The answer must consist of every line from the data that holds "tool".

Segment Start: Data shown

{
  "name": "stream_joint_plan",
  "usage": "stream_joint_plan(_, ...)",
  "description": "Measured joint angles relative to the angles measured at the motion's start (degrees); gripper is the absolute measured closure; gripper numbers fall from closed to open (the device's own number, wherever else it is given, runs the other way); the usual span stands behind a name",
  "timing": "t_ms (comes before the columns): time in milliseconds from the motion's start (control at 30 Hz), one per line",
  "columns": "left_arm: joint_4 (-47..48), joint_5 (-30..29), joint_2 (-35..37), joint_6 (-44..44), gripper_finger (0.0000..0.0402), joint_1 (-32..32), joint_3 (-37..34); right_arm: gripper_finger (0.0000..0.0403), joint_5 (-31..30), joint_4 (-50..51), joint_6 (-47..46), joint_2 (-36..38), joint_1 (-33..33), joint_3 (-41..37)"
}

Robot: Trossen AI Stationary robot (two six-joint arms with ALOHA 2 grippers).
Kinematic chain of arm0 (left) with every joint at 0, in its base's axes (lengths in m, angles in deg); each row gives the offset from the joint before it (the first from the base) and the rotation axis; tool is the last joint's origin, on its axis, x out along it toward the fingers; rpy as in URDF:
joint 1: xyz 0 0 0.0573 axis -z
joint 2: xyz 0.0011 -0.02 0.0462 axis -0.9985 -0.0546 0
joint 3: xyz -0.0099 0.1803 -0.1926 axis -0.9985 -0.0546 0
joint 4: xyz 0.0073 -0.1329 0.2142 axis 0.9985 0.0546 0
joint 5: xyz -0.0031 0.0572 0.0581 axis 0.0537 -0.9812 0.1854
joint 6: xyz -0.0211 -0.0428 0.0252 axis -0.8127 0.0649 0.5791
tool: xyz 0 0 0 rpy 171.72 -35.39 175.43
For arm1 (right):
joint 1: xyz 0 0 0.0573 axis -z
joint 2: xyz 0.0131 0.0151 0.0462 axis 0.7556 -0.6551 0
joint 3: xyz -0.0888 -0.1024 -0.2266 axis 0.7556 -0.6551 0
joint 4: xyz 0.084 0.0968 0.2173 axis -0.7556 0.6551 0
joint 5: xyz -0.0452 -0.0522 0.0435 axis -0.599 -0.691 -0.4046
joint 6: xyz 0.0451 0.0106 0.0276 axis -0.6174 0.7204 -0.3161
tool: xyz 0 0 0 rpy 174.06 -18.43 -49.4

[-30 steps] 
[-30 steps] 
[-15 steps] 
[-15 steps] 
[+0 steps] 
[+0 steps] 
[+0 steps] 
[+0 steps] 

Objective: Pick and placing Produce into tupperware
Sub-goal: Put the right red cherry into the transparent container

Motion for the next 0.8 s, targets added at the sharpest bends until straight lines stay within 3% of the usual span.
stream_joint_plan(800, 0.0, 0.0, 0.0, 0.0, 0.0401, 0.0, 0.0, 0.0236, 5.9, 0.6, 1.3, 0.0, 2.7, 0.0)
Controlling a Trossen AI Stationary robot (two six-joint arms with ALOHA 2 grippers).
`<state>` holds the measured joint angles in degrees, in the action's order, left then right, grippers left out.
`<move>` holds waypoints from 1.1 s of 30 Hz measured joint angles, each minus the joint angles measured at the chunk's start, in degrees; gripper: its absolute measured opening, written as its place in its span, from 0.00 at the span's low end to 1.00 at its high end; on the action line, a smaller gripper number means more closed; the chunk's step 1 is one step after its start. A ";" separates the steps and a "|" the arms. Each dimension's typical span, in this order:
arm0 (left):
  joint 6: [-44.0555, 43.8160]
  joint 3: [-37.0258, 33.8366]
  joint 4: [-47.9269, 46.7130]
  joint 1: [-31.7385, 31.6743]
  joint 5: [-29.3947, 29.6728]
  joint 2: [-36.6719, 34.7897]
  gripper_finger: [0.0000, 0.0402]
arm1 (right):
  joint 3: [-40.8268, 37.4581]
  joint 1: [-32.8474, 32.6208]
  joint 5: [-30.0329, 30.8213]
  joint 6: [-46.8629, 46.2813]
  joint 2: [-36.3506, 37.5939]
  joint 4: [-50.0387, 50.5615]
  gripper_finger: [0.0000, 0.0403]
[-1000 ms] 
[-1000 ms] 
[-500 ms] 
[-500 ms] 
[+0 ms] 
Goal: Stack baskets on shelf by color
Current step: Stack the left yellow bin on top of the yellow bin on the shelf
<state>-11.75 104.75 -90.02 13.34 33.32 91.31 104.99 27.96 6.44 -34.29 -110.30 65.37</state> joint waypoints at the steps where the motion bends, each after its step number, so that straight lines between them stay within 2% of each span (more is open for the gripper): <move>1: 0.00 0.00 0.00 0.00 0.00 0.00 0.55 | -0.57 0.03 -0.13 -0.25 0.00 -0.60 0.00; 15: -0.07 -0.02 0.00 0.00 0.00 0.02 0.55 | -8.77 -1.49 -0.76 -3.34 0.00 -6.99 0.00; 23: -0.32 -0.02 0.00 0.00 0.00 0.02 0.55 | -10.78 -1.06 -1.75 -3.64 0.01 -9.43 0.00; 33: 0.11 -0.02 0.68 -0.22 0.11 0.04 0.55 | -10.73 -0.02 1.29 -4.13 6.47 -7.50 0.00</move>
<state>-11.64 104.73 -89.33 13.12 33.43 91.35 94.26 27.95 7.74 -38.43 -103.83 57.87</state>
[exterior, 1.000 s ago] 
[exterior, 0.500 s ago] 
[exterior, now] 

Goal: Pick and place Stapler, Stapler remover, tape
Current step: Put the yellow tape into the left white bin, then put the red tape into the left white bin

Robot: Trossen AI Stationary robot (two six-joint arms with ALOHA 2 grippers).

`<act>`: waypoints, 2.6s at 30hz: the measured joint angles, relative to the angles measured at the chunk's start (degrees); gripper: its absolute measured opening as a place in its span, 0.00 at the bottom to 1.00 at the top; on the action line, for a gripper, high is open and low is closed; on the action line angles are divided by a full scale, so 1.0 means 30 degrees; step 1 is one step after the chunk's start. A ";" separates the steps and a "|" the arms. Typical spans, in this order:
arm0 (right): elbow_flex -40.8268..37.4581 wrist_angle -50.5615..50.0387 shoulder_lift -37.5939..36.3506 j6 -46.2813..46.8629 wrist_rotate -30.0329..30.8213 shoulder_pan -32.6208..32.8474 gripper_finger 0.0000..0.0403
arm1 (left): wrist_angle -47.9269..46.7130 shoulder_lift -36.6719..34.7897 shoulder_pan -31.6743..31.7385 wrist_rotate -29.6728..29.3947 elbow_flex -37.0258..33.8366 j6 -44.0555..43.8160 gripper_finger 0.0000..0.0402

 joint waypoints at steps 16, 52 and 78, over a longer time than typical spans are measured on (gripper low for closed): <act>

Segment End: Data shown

_Task result_.
Kinematic chain of arm0 (left) with every joint at 0, in its base's axes (lengths in m, angles in deg); each row gives the offset from the joint before it (the first from the base) and the rotation axis; tool is the last joint's origin, on its axis, x out along it toward the fingers; rpy as in URDF:
tool: xyz 0 0 0 rpy 171.72 -35.39 175.43
tool: xyz 0 0 0 rpy 174.06 -18.43 -49.4

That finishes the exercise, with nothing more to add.